Exercise aim: Copy out each line of the data that holds the word "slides".
* * * * * * * * *
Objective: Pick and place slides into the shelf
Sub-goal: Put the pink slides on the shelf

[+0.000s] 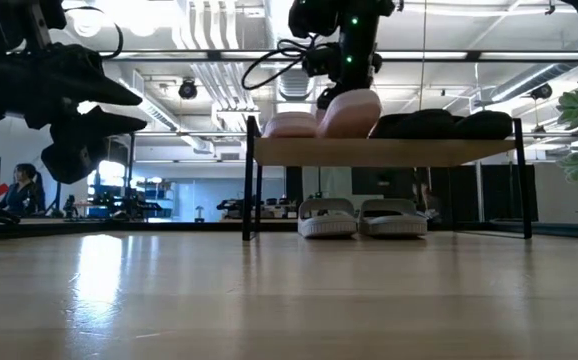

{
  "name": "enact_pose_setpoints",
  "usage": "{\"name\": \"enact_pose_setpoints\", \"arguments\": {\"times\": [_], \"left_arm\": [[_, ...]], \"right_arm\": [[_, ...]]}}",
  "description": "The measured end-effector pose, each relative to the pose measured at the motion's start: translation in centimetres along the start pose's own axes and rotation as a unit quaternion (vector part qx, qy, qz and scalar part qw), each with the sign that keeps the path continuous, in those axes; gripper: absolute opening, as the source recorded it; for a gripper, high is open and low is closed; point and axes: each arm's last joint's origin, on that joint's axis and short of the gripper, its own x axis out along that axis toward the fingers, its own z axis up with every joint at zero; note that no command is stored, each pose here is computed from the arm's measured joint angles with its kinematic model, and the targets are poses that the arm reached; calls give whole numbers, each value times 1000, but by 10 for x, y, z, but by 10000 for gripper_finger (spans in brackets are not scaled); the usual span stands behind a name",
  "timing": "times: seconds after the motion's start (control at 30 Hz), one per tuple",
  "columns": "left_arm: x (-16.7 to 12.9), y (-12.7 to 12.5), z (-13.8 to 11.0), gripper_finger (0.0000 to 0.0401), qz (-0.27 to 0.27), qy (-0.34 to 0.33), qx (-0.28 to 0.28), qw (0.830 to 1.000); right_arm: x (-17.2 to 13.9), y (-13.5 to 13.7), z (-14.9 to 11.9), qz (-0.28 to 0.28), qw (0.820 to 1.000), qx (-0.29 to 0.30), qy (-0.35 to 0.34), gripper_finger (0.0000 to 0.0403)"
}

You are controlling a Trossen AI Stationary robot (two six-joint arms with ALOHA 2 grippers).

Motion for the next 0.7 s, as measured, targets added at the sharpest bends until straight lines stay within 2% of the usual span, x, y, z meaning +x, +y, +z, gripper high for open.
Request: {"name": "enact_pose_setpoints", "arguments": {"times": [0.17, 0.4, 0.7], "left_arm": [[0, 0, 0, 109, 0, 0, 0, 1000], [0, 1, -1, 109, 1, 1, 0, 1000], [0, 1, -1, 109, 1, 1, 0, 1000]], "right_arm": [[2, 2, 2, 19, 1000, -6, -7, 9], [8, 13, -6, 33, 999, 15, 5, 9], [9, 18, -9, 23, 1000, -12, 9, 20]]}}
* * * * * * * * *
Problem solution:
Objective: Pick and place slides into the shelf
Sub-goal: Put the pink slides on the shelf

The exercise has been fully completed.